- Born: Bénédicte Émilie Hermance Cécile Edan 21 December 1851 Paris, France
- Died: 2 May 1934 (aged 82) Paris, France
- Occupation: Game designer;
- Known for: L'Attaque

= Hermance Edan =

French board game designer (1851–1934)

Hermance Edan (21 December 1851 – 2 May 1934) was a French designer and publisher of board games, active from 1908 until her death in 1934. She is best known for creating and patenting the game L'Attaque, a successful game in its own right and the predecessor to Stratego.

== Biography ==
Hermance Edan was born in Paris on 21 December 1851, daughter of Antoine-Victor Edan (1801-1864), a schoolmaster in Picardy, and his second wife, Louise Cécile Gosse (1815-1902). Through her mother, Edan was the grand-niece of the painter Nicolas Gosse. Through her father, she was the niece of Benoît Edan (1803-1871), a diplomat and first consul of France in Shanghai.

Nothing is known of Hermance Edan's childhood, education or life before 1908, when she applied to the French Patent Office for a patent for a "battle game with mobile pieces on a gameboard". This patent was issued to her the following year. She also filed a patent application in Great Britain for L'Attaque in November 1909. In 1909, she took part in the Concours Lépine, a competition for inventors. There, she exhibited two games, L'Attaque and another game, Vite Au But.

In subsequent years, Edan became a professional creator and publisher of board games, selling her games to department stores through wholesalers. By 1912, she was in business with her brother-in-law (whom she married in 1915, after the death of his wife, Hermance's sister Nelly), under the name of "EDAN and RODHAIN, games, R. d'Alençon 9". In 1915, she submitted a patent application in France for a "Jeu de Bataille navale".
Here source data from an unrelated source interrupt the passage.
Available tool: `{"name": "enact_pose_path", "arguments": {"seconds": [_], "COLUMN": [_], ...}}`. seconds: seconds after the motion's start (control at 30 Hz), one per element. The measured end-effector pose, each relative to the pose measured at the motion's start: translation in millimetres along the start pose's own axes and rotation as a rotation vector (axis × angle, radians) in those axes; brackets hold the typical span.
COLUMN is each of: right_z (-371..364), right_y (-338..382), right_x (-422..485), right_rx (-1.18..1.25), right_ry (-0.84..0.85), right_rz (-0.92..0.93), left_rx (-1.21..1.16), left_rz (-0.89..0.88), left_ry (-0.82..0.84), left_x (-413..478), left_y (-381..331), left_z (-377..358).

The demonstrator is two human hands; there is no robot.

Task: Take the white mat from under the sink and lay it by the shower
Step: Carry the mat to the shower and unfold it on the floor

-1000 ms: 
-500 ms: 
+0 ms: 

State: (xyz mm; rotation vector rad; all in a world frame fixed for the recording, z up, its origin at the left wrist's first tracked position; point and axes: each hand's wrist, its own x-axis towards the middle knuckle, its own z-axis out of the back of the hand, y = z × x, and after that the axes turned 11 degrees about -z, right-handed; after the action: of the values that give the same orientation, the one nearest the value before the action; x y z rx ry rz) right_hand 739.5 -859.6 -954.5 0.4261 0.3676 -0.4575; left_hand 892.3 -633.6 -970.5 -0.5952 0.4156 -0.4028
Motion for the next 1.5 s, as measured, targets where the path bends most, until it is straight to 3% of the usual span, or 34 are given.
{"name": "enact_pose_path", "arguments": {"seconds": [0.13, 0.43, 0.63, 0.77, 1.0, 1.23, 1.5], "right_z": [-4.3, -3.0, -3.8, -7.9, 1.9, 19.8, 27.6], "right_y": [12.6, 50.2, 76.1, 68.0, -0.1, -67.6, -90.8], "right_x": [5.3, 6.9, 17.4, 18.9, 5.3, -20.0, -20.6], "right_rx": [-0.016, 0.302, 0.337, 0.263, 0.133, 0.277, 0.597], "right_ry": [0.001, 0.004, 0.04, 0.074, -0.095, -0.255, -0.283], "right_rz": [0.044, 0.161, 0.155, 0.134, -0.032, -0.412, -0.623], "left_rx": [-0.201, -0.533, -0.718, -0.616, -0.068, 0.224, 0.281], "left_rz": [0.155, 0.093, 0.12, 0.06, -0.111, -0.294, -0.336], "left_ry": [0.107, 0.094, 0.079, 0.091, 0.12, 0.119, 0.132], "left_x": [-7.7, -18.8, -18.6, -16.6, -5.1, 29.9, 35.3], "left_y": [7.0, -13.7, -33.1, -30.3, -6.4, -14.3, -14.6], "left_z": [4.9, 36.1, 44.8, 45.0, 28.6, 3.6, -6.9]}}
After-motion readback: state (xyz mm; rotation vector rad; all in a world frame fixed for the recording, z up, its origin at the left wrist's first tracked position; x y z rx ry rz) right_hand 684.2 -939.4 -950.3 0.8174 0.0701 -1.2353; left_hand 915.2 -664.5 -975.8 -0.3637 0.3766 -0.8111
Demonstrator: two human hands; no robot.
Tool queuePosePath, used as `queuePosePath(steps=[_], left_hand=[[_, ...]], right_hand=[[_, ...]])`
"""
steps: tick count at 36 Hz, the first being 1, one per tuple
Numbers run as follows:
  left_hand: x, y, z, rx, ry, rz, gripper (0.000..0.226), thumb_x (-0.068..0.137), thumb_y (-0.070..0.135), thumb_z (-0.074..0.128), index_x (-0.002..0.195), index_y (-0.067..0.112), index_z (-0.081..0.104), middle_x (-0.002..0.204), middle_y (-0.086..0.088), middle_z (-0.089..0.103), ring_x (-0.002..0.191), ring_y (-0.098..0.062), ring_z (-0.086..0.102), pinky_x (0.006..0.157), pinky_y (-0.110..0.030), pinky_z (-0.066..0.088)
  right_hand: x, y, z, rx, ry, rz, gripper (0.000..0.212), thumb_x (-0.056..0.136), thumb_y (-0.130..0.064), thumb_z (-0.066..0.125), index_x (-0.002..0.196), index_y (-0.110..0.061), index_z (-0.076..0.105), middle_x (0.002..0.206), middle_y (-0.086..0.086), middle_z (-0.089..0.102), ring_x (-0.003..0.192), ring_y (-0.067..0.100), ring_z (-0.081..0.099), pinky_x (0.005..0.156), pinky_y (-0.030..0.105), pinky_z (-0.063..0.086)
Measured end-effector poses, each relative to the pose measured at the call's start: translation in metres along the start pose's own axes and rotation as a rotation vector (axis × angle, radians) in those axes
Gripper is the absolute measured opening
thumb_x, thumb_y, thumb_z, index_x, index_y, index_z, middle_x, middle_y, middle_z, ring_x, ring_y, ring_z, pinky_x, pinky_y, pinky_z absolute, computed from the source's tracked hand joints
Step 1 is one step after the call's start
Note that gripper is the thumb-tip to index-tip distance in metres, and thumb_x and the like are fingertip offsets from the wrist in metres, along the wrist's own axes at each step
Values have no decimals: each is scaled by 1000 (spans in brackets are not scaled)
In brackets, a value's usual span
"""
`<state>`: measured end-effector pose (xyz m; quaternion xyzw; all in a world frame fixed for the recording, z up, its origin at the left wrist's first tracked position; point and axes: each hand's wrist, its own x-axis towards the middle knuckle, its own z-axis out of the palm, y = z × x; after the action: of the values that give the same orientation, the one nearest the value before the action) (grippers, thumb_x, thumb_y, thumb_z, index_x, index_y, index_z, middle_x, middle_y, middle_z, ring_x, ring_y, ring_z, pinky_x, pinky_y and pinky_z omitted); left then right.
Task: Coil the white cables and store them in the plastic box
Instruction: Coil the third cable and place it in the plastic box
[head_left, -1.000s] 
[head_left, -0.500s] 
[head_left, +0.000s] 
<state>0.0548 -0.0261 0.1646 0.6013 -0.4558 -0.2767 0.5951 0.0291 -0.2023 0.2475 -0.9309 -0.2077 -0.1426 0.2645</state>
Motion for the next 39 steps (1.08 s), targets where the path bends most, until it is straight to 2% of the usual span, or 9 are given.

Around 1920, Edan made an agreement with H. P. Gibson and Sons Ltd to distribute its game in the United Kingdom and other Anglophone countries under their original French titles. L'Attaque went on to meet with great success in the United Kingdom. Later, Gibson added variants, including Dover Patrol (a naval variant of L'Attaque) and Aviation (an aerial variant).

Edan's business remained active during the First World War, as she filed at least one patent in 1917. By 1925, her office was located at 3 Avenue du Maine, in the 15th arrondissement of Paris.

Edan's husband died in 1920. Edan herself died on 2 May 1934, at the age of 82, at her home and office on Avenue du Maine in Paris.

== Bibliography ==

- Michel Boutin, “L'Attaque, a French game derived from Gunjin Shogi”, in Art et savoir de l'Inde : Actes du colloque « Jeux indiens et originaires d'Inde » organisés [sic] dans le cadre d’Europalia India, Michel Van Langendonckt, ed, Brussels : HEB, 2015 (Sciences, art and culture, 2), p. 233-268
- Michel Boutin, " De L'Attaque à Stratego », Plato, n° 97, June 2017, p. 56-60.
- Michel Boutin, " Histoire et diffusion d’un jeu japonais 'Gunjin Shogi' et d’un jeu danois 'Polygon-Hex' ", in Farida Sellal, ed., Association «Sauver l’Imzad » – 4ème Rencontre internationale : Recueil de Communications « Pratiques sportives traditionnelles et tourisme culturel durable » – Tamanrasset, from 7 to 12 January 2019, (Tamanrasset) : (Association Sauver l’Imzad), nd [2020], p. 17-49.